COLLECTED DATA:
· · · · ·

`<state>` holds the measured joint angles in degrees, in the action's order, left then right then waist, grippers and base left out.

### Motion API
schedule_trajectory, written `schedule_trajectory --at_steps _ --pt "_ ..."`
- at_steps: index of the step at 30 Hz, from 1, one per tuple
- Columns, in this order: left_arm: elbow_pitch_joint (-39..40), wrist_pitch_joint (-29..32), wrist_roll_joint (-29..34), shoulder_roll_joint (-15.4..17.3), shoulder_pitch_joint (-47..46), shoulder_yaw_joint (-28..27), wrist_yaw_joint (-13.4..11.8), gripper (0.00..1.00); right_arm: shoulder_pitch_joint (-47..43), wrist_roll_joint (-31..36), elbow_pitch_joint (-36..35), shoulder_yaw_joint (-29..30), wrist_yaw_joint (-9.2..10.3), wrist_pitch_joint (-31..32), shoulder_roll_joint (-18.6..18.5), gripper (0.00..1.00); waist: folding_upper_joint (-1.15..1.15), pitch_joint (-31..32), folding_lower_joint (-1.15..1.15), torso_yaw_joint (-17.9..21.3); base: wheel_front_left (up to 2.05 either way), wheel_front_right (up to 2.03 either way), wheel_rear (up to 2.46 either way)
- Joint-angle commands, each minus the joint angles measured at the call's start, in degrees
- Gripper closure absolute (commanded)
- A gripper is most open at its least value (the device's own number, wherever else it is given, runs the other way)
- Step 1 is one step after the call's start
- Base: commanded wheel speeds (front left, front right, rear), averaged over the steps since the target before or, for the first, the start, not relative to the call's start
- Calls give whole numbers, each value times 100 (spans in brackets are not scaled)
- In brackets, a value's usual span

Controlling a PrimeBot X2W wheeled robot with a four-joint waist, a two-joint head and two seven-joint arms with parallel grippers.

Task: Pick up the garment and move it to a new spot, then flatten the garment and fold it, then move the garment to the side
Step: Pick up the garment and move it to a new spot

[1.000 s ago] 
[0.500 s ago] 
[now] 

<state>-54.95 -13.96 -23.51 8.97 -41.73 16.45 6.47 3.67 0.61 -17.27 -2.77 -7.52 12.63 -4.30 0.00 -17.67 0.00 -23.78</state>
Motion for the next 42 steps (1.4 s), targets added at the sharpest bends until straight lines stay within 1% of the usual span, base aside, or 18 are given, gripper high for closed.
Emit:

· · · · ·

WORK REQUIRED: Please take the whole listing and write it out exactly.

EXERCISE OUTPUT:
`<state>` holds the measured joint angles in degrees, in the action's order, left then right then waist, grippers and base left out.

### Motion API
schedule_trajectory, written `schedule_trajectory --at_steps _ --pt "_ ..."`
- at_steps: index of the step at 30 Hz, from 1, one per tuple
- Columns, in this order: left_arm: elbow_pitch_joint (-39..40), wrist_pitch_joint (-29..32), wrist_roll_joint (-29..34), shoulder_roll_joint (-15.4..17.3), shoulder_pitch_joint (-47..46), shoulder_yaw_joint (-28..27), wrist_yaw_joint (-13.4..11.8), gripper (0.00..1.00); right_arm: shoulder_pitch_joint (-47..43), wrist_roll_joint (-31..36), elbow_pitch_joint (-36..35), shoulder_yaw_joint (-29..30), wrist_yaw_joint (-9.2..10.3), wrist_pitch_joint (-31..32), shoulder_roll_joint (-18.6..18.5), gripper (0.00..1.00); waist: folding_upper_joint (-1.15..1.15), pitch_joint (-31..32), folding_lower_joint (-1.15..1.15), torso_yaw_joint (-17.9..21.3); base: wheel_front_left (up to 2.05 either way), wheel_front_right (up to 2.03 either way), wheel_rear (up to 2.46 either way)
- Joint-angle commands, each minus the joint angles measured at the call's start, in degrees
- Gripper closure absolute (commanded)
- A gripper is most open at its least value (the device's own number, wherever else it is given, runs the other way)
- Step 1 is one step after the call's start
- Base: commanded wheel speeds (front left, front right, rear), averaged over the steps since the target before or, for the first, the start, not relative to the call's start
- Calls give whole numbers, each value times 100 (spans in brackets are not scaled)
- In brackets, a value's usual span

Controlling a PrimeBot X2W wheeled robot with a four-joint waist, a two-joint head and two seven-joint arms with parallel grippers.

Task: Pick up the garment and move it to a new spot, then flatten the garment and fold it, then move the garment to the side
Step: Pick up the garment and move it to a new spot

[1.000 s ago] 
[0.500 s ago] 
[now] 

<state>-54.95 -13.96 -23.51 8.97 -41.73 16.45 6.47 3.67 0.61 -17.27 -2.77 -7.52 12.63 -4.30 0.00 -17.67 0.00 -23.78</state>
Motion for the next 42 steps (1.4 s), targets added at the sharpest bends until straight lines stay within 1% of the usual span, base aside, or 18 are given, gripper high for closed.
Emit:

The output is complete as it stands.